Der Motor ist auch für den Betrieb der hydraulischen Pumpen notwendig, die den 3,5 Tonnen schweren Neigekiel bewegen. Das hydraulische System benötigt so viel Energie, dass der Motor bei jeder Wende mitläuft.
„Auf den Motor muss 100% Verlass sein“, “, erzählt Nick Brice, Chef der renneigenen Werkstatt The Boatyard. „Er ist die Hauptenergiequelle und buchstäblich überlebensnotwendig. Er treibt zum Beispiel den Watermaker an und stellt damit sicher, dass die Crew auch auf langen Etappen ausreichend Trinkwasser zur Verfügung hat.“ Die Maschine wird normalerweise täglich zwei bis vier Mal gestartet; um eine missbräuchliche Verwendung zu verhindern ist das Getriebe versiegelt.
Beim Volvo Ocean Race 2015/16 liefen die Motoren vom jeweiligen Start der Kampagne bis zum Ende des Rennes durchschnittlich rund 1.800 Stunden. Die Maschinen wurden nicht ersetzt, sondern nur generalüberholt. „Es handelt sich nach wie vor um den unveränderten Standardmotor. Es mussten nur die Installationen und das Motorfundament angepasst werden“, erklärt Johannes Carlsson, der die Teams zum dritten Mal als Volvo Penta Support-Fachkraft während des gesamten Rennens begleitet. Der Motor muss enorme G-Kräfte aushalten. Diese werden durch die hohe Geschwindigkeit der Yacht und die heftigen Bewegungen verursacht, sind weitaus höher als auf einer Segelyacht üblich und eher mit einem Kampfflugzeug zu vergleichen.
Auf Grund der starken Krängung der VO65-Racer verfügt der Motor über zwei Wasserzuläufe. Per Sensor wird erfasst, auf welchem Bug das Schiff segelt und über welchen Zugang das Kühlwasser angesaugt werden kann.
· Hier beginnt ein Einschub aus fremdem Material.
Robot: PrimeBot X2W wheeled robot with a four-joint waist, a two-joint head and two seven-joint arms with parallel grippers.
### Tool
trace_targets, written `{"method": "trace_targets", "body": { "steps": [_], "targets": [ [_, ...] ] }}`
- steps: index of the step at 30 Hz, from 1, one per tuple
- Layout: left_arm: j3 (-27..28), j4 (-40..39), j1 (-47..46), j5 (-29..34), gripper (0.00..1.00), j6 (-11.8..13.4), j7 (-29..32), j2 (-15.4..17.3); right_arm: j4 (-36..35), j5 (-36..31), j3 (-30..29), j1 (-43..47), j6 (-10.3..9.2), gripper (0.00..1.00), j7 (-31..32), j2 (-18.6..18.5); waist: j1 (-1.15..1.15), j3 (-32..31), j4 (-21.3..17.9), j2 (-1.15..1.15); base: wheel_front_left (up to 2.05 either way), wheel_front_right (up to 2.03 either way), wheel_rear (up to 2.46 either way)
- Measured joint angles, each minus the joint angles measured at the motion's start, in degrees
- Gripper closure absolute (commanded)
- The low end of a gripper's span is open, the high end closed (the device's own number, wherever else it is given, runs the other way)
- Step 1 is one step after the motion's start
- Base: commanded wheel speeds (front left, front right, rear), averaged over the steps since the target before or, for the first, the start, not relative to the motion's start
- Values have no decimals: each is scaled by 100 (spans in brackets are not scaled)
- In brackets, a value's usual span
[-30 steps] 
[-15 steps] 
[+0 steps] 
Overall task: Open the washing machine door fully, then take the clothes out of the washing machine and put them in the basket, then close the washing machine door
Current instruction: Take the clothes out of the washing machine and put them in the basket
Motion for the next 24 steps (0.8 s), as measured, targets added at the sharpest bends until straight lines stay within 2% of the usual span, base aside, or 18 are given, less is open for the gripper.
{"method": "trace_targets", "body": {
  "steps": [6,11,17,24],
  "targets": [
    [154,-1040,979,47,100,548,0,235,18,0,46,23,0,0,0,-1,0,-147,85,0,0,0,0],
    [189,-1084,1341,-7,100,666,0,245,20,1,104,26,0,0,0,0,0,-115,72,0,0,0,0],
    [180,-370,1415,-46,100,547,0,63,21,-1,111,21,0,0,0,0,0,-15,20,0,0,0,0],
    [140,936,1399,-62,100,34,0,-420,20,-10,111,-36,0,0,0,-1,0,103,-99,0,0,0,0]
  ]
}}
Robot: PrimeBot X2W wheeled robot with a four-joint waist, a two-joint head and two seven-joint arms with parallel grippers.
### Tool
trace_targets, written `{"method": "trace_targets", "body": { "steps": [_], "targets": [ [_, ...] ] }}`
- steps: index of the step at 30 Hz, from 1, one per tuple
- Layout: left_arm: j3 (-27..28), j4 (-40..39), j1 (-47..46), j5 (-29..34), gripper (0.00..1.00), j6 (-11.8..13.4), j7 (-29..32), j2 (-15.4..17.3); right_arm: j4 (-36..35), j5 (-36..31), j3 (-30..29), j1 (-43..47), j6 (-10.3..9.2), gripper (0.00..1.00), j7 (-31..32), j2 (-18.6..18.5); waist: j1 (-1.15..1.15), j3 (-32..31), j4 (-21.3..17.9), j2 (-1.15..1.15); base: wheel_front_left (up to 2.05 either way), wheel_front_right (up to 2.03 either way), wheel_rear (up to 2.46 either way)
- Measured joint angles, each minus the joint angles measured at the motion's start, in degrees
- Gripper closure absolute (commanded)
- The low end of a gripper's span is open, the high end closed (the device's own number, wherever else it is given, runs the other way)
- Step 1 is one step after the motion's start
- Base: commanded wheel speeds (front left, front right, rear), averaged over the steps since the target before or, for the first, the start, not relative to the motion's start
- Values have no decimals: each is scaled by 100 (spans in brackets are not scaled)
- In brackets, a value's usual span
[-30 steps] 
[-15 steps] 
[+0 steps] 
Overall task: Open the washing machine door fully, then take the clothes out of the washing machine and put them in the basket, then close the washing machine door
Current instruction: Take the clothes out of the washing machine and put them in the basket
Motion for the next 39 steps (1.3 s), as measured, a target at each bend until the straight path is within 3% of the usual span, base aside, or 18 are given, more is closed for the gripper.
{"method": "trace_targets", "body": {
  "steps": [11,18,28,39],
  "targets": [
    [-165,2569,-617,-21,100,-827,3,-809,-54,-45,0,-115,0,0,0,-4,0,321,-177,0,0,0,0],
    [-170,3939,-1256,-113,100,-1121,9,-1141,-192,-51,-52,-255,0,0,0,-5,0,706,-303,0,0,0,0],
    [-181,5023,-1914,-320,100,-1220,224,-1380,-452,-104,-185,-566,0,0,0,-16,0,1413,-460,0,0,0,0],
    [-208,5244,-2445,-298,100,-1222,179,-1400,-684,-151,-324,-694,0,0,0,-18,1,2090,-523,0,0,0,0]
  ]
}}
Die Bordmechaniker werden im Vorfeld des Rennens von Carlsson geschult und auf Notfälle vorbereitet. „Die kritischste Situation ist, wenn der Motor nicht startet. Wir zeigen der Crew daher, wie man ihn mit einem Seilzug (pulley rope) in Gang bekommt“, sagt Carlsson. Außerdem bekommen die Segler ein umfangreiches Ersatzteil-Lager mit auf die Reise. Es beinhaltet unter anderem Dieselfilter, Zylinderbolzen, Keilriemen, Entlüftungsschraube (die übrigens am häufigsten kaputt wird), Motoröl, Pumpe, Starter, Geschwindigkeitssensor, MDI-Einheit, Startknopf-Panel, Impeller und Starthilfe.
(2) UNTER DECK
Karbon ist bekanntlich tiefschwarz – und schluckt das unter Deck ohnehin nur spärlich vorhandene Licht komplett. Deshalb gibt das Regelwerk vor, dass bestimmte Areale des Bootes mit weißer Antirutschfarbe gestrichen werden müssen.